Si el contrato establece que el inquilino debe pagar la tasa de basuras, el propietario puede reclamarle ese importe. En ese caso, el arrendatario no está pagando directamente al Ayuntamiento, sino reembolsando al casero un gasto que este ha abonado o debe abonar como titular del inmueble.

La clave está en si ese gasto existe todavía y si el propietario lo ha soportado realmente. Si la ordenanza acaba anulada de forma firme, el efecto no será el mismo para todos: dependerá de si el recibo fue recurrido en plazo, de si la liquidación queda sin efecto y de quién pagó finalmente la tasa.

Si el propietario todavía no ha cobrado la tasa al inquilino cuando la anulación sea definitiva, y la liquidación queda sin efecto, no podría repercutir después al arrendatario un gasto que ya no debe abonar al Ayuntamiento. Es decir, no bastaría con que el contrato dijera que la tasa corresponde al inquilino: tendría que existir un recibo válido o un pago efectivo que justificar.

Distinto es el caso en el que el propietario ya haya pagado la tasa, se la haya cobrado al inquilino y después obtenga la devolución del Ayuntamiento. Si el coste real lo soportó el arrendatario, se abriría una reclamación entre particulares: el inquilino podría exigir al propietario que le devuelva lo cobrado por una tasa que finalmente ha sido anulada.

En cambio, si el propietario no recurrió y la liquidación ya es firme, el Ayuntamiento defiende que no habría devolución automática. En ese escenario, el inquilino que pagó la tasa al casero tendría más difícil reclamar nada, porque tampoco el propietario habría recuperado el dinero.

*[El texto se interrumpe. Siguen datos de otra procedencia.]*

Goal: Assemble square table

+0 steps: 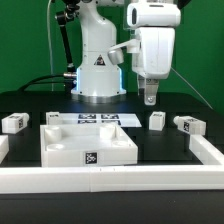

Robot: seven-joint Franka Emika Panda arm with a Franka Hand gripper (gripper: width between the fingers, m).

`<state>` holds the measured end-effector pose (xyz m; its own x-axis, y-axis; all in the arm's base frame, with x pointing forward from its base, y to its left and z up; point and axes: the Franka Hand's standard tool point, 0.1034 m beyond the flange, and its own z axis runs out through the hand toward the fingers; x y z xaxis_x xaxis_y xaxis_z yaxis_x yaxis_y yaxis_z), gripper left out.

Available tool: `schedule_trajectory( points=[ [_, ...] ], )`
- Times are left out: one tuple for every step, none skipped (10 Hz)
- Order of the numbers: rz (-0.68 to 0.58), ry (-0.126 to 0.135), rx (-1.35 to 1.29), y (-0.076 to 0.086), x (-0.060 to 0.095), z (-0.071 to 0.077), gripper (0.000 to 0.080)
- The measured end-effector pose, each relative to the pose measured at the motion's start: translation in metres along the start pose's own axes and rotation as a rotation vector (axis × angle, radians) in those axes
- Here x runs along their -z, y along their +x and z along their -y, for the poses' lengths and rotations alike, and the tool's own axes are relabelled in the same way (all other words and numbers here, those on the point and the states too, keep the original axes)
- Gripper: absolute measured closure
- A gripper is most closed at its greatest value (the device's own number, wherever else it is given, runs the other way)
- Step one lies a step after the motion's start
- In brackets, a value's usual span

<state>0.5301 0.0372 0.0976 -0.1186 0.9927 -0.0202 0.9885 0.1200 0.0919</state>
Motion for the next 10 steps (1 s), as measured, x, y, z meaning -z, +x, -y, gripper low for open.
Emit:
schedule_trajectory(
  points=[
    [0.000,0.000,0.108,-0.011,-0.005,0.014,0.0150],
    [0.001,0.005,0.222,-0.025,-0.012,0.029,0.0150],
    [-0.001,0.021,0.196,-0.036,-0.017,0.039,0.0150],
    [-0.002,0.028,0.202,-0.046,-0.019,0.043,0.0150],
    [-0.001,0.029,0.183,-0.047,-0.020,0.043,0.0150],
    [-0.002,0.029,0.184,-0.046,-0.020,0.043,0.0150],
    [-0.002,0.030,0.183,-0.047,-0.020,0.043,0.0150],
    [-0.002,0.032,0.182,-0.049,-0.021,0.046,0.0150],
    [-0.006,0.049,0.169,-0.055,-0.027,0.062,0.0150],
    [-0.011,0.065,0.157,-0.060,-0.033,0.076,0.0150]
  ],
)
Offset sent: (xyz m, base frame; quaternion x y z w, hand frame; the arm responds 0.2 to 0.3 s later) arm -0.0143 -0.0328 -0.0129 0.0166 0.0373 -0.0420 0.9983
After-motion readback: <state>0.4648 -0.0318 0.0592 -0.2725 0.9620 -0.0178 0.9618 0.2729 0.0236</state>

Y si el inquilino ya se ha mudado

El cambio de vivienda añade otra dificultad: el inquilino puede recibir la reclamación meses después de haber dejado el piso, cuando ya no tiene acceso directo a la documentación municipal ni sabe si el propietario recurrió el recibo. Por eso, antes de pagar, conviene comprobar a qué periodo corresponde la tasa, si coincide con los meses en los que ocupó la vivienda y si el contrato incluía expresamente esa obligación.

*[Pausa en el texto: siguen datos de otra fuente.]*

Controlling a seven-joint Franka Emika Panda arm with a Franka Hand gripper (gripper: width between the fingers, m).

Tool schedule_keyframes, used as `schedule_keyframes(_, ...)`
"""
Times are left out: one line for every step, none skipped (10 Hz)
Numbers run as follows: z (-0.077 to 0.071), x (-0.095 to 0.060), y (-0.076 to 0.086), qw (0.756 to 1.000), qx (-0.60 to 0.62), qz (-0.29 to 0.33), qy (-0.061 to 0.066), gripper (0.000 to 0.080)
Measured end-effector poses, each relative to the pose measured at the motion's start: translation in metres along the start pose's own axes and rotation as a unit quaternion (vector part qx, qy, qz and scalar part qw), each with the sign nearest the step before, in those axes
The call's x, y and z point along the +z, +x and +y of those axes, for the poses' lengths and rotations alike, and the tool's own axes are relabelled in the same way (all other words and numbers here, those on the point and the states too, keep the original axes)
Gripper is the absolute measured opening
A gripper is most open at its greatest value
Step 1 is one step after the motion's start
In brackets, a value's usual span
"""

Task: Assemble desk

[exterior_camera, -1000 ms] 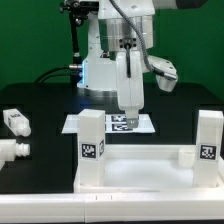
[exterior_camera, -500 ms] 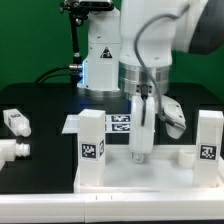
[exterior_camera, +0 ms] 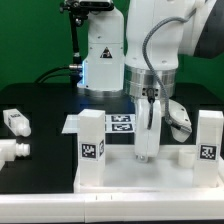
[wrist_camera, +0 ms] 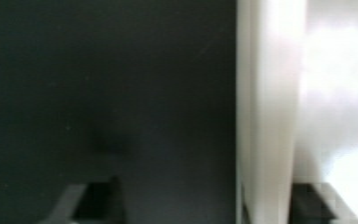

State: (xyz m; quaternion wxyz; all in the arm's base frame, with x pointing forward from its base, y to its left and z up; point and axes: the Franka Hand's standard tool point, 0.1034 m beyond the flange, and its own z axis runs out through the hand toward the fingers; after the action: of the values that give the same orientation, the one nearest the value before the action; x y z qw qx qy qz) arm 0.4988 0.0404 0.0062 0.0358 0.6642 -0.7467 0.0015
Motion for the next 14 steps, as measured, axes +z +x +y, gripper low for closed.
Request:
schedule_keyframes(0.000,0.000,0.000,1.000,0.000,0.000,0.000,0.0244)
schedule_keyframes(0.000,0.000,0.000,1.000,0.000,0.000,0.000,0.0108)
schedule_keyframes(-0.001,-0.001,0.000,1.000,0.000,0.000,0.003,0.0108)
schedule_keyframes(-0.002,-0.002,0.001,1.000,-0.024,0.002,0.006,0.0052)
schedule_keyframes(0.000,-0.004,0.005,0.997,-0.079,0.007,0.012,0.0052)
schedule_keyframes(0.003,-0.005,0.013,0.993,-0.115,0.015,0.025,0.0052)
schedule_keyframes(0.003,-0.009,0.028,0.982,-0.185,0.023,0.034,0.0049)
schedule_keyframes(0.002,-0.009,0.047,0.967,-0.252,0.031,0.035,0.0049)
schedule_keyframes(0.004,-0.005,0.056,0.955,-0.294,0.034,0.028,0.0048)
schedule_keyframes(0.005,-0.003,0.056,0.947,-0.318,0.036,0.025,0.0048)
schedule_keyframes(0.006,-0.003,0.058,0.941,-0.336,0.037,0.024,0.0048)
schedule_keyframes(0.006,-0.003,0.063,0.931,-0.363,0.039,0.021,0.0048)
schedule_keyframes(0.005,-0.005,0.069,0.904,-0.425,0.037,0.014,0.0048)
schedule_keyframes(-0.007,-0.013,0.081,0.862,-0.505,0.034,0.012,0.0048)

También es importante pedir al propietario una copia de la liquidación o del recibo municipal. Si el importe corresponde a un periodo posterior a la salida del inmueble, el antiguo arrendatario no debería asumirlo.

En los casos en los que el recibo siga vigente y corresponda al periodo en el que el inquilino vivió en la vivienda, el propietario podría reclamar la parte pactada en el contrato. Aun así, es recomendable dejar constancia de cualquier pago mediante transferencia, con un concepto claro, o por escrito.